Washington-bound senior aims for low-40-seconds time in 300 hurdles — something done just twice before
Kapiolani Coleman knows what it’s like to be the best.
The Cathedral Catholic High School senior won the state 300-meter hurdles a year ago, clocking a best time of 42.19. She then transitioned to volleyball, where she was part of the Dons team that was ranked No. 1 in the nation, going 42-0, losing just one set all season.
Now she’s back on the track. On Saturday, the University of Washington signee will take on a loaded hurdle field in the Mt. Carmel Invitational, the section’s biggest invitational of the season.
Coleman is entered in both the 100-meter hurdles and her signature event, the 300 hurdles, where some of the state’s fastest runners will be taking dead aim at her.
“Having a target on my back is good. I love competition,” said Coleman, who ran her first hurdle races of the season last weekend in the Falcon Invitational at Torrey Pines, winning the 100s in 14.33 seconds before deciding to drop the 300s. “Competition helps me improve.”
There should be plenty of opportunity to improve in both races.
Her main competition in the 300 should come from Torrey Pines’ Karina Janik who a year ago clocked at 42.38 and finished third in the state championships. Janik’s twin sister Dominika wasn’t far back at 43.38, placing seventh in the state.
Karina Janik is the current state leader at 44.25. Included in the field at Mt. Carmel is Long Beach Wilson’s Kayla Edwards, who had a PR of 43.16, Vista Murrieta’s Samarra Blake (44.73) and J.W. North’s Breija Spencer (44.77).
“My goal for the 300s is the low-40s or better,” said Coleman, fully aware that only two girls have ever run that fast — current 400 hurdles world record-holder Sydney McLaughlin, who ran 38.90 at the Arcadia Invitational while a student at Union Catholic Regional High in Scotch Plains, New Jersey in 2017; and state record-bearer Lashinda Demus of Long Beach Wilson, who ran 39.98 in 2001.
“Last year I improved 3 seconds, so I don’t see why I can’t improve another 2. This year I’m not going to hold back like I did last year.

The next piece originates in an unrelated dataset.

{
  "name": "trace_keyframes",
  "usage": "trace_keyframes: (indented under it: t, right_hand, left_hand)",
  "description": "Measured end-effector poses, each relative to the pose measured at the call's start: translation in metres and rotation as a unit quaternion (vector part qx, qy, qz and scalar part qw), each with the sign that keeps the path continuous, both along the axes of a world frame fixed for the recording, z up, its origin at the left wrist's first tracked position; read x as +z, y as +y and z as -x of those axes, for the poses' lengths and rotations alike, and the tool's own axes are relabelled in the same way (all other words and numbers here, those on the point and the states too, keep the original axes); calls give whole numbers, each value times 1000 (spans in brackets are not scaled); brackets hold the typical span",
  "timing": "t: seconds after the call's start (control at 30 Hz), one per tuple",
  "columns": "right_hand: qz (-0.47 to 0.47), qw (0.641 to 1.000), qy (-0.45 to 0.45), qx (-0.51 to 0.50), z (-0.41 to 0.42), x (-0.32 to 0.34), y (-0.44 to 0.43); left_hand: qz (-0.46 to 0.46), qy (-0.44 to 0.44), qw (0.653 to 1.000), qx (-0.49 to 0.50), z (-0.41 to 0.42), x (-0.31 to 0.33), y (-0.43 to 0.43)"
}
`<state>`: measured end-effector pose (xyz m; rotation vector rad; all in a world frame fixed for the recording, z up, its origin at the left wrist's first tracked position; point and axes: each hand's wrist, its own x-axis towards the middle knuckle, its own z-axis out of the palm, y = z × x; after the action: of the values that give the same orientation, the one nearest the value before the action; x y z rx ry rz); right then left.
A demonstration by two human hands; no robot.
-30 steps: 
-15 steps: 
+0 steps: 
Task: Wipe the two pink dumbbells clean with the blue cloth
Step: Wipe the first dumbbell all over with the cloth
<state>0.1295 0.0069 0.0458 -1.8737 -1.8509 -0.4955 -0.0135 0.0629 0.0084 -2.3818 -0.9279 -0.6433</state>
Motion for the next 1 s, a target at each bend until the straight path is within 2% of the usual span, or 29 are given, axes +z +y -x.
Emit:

I plan to sprint the whole race. First, I want the school record.”
That would also be the section record as Cathedral Catholic’s Dani Johnson clocked a time of 41.30 seconds in 2015.
“I want to improve every week and do whatever it takes to win,” said Coleman, who at 5-foot-9 has a height advantage on most competitors. “I have to trust in myself and maybe be a little more selfish. Last year I long jumped to score points for the team, but I’ve dropped that event.”
She will, however, continue to run a leg on the Dons’ 4×400 relay team.
Her shorter hurdle race comes early in the meet while the 4×400 relay is the last event in a track meet.
Coleman wants to run the longer distance on the relay to make her hurdle races appear shorter.
A year ago, the San Diego Section produced three of the best hurdlers in the state, led Scripps Ranch’s Aaliyah McCormick’s 13.41. Coleman finished third in the 100-meter hurdles at the state meet after running a best of 14.05.
Good, but not good enough.
“I want to break 14 seconds,” Coleman said.
Providing the push Saturday will be another San Diegan, sophomore Anisa Bowen-Fontenot, who clocked a 14.95 last season and has already run a 14.60 at the La Jolla Viking Relays, the No. 7 mark in the state overall and No. 6 with a legal wind.
Long Beach Wilson provides the biggest challengers outside the section in MaNia Tidwell (15.24) and Kaylan Edwards (15.26), a quality 1-2 punch.
Coleman said the experience with the volleyball team helped her mentally for track season.
“Being No. 1 in the nation was great,” she said. “Losing just one set all year was special. But I also started getting ready for this track season earlier — in October — and by adding lifting weights, running farther and working on my speed, I’m way ahead of a year ago.”
For a measuring stick, she ran a 42.88 at Mt. Carmel a year ago. Anything faster would be a bonus.